An acid solution is 0.100 M in HCl and 0.210 M in H2SO4. What volume of a 0.150 M solution of KOH must be added to 500.0 mL of the acidic solution to completely neutralize all of the acid?

When we add 0.33L of KOH only the HCl solution will be neutralized.
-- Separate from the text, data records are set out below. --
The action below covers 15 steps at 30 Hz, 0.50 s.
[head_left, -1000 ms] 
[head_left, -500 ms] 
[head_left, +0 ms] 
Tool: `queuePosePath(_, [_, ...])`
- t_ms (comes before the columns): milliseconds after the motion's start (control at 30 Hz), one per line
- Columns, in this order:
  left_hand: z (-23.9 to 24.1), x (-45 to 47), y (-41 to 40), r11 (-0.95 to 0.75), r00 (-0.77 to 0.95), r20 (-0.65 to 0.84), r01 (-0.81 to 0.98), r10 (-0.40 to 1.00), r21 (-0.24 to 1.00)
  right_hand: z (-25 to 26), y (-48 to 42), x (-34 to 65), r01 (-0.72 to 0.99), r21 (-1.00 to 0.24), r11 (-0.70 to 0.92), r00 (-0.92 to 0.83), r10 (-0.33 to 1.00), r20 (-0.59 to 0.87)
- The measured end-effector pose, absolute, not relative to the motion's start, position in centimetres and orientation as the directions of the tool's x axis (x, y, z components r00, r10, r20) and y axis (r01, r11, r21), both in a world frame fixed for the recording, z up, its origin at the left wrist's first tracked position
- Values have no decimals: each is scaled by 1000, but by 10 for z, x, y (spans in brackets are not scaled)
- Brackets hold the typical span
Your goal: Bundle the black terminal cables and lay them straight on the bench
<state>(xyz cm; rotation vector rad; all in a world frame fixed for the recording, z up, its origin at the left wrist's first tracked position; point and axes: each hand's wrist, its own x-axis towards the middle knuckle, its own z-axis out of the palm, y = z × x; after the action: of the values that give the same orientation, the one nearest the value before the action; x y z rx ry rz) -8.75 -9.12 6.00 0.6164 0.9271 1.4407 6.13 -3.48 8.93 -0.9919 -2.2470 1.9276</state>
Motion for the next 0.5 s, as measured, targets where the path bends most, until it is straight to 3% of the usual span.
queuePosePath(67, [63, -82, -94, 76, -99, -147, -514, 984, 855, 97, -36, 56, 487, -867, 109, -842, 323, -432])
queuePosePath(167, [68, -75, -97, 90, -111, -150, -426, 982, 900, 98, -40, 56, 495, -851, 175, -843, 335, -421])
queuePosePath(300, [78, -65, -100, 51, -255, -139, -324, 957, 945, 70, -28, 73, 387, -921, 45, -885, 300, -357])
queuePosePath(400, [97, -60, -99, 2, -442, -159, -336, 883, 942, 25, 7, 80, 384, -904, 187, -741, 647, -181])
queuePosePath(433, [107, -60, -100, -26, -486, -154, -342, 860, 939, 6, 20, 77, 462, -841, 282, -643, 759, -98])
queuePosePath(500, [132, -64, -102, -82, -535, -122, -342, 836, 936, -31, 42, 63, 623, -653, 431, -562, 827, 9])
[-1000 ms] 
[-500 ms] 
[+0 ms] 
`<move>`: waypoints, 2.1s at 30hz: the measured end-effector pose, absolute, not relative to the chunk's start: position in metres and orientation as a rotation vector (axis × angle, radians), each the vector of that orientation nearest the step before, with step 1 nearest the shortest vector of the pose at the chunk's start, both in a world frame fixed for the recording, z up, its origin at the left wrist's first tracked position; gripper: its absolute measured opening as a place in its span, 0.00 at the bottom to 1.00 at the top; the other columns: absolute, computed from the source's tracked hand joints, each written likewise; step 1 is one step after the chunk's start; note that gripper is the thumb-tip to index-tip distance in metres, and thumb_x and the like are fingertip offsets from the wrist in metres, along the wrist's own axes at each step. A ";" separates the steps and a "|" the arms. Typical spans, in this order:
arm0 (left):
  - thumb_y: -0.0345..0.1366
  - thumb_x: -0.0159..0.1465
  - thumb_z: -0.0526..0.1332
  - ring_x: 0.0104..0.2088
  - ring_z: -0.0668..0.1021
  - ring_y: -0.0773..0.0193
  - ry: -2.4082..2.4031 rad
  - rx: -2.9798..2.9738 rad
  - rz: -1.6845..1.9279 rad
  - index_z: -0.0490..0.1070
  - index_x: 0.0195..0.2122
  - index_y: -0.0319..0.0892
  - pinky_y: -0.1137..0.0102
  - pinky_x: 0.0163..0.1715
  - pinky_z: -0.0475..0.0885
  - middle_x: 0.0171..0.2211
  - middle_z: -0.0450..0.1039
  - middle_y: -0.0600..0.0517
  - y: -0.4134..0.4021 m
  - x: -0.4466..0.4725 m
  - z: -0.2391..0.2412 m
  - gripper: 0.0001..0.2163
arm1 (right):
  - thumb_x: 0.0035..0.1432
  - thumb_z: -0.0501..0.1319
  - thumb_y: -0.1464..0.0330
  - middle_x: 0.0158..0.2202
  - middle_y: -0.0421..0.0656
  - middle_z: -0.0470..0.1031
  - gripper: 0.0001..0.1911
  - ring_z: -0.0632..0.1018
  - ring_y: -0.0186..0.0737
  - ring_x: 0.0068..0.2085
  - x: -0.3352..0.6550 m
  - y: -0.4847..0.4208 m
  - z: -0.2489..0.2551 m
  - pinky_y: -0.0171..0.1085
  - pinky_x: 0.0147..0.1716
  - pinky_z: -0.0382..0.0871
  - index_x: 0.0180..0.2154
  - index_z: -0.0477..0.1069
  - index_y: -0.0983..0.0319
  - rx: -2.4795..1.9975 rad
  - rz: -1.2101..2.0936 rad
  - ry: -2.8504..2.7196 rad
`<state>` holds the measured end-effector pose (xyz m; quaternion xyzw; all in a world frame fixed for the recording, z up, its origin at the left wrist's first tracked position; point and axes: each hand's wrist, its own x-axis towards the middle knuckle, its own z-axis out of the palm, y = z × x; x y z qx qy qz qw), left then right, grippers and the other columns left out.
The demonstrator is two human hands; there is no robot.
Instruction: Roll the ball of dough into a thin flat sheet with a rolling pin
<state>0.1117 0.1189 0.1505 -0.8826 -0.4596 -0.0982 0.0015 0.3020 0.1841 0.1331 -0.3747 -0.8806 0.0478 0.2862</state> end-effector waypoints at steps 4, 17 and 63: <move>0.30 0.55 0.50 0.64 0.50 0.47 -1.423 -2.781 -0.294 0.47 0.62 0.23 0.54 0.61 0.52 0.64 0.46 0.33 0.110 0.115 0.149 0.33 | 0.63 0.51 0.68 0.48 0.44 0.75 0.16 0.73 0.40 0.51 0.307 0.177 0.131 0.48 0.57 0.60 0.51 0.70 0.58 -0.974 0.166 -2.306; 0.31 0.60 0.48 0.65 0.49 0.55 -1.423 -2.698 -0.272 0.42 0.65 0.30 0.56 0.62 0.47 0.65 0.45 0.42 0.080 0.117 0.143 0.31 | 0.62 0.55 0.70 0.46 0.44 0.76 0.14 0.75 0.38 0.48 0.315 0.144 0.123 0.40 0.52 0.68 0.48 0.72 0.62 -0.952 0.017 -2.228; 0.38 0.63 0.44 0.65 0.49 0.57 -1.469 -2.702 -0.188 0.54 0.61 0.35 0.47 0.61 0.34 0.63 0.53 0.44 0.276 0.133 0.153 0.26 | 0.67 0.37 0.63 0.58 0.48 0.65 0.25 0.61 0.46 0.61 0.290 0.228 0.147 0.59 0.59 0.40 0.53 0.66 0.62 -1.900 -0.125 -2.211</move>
When we add 1.4 L of KOH, all of the acid (the HCl and H2SO4 solution) will be neutralized.

Explanation:

Step 1: Data given

The solution has 0.100 M HCl and 0.210 M H2SO4

Molarity KOH = 0.150 M

Volume of acid solution = 500 mL = 0.5 L

Step 2: Calculate moles of HCl

Moles HCl = Molarity HCl * volume

Moles HCl = 0.100 M * 0.5 L

Moles HCl = 0.05 moles

Step 3: Calculate moles of H2SO4

Moles H2SO4 = 0.210 M * 0.5 L

Moles H2SO4 = 0.105 moles

Step 4: The balanced neutralization reaction of KOH with HCl can be written as:

KOH + HCl → KCl + H2O

The mole ratio is 1:1

This means to neutralize 0.05 moles HCl, we need 0.05 moles KOH

Step 5: The balanced neutralization reaction of KOH with H2SO4 can be written as:

2KOH + H2SO4 → K2SO4 + 2H2O

The mole ratio KOH: H2SO4 is 2:1

This means to neutralize 0.105 moles H2SO4 we need 0.210 moles KOH

Step 6: Calculate volume of KOH needed to neutralize the solution

To neutralize the HCl solution: 0.05 moles / 0.150 M = 0.33 L KOH needed

To neutralize the H2SO4 solution: 0.210 moles / 0.150 M = 1.4 L KOH needed

When we add 0.33L of KOH the HCl solution will be neutralized. When we add 1.4 L of KOH the HCl and H2SO4 solution will be neutralized.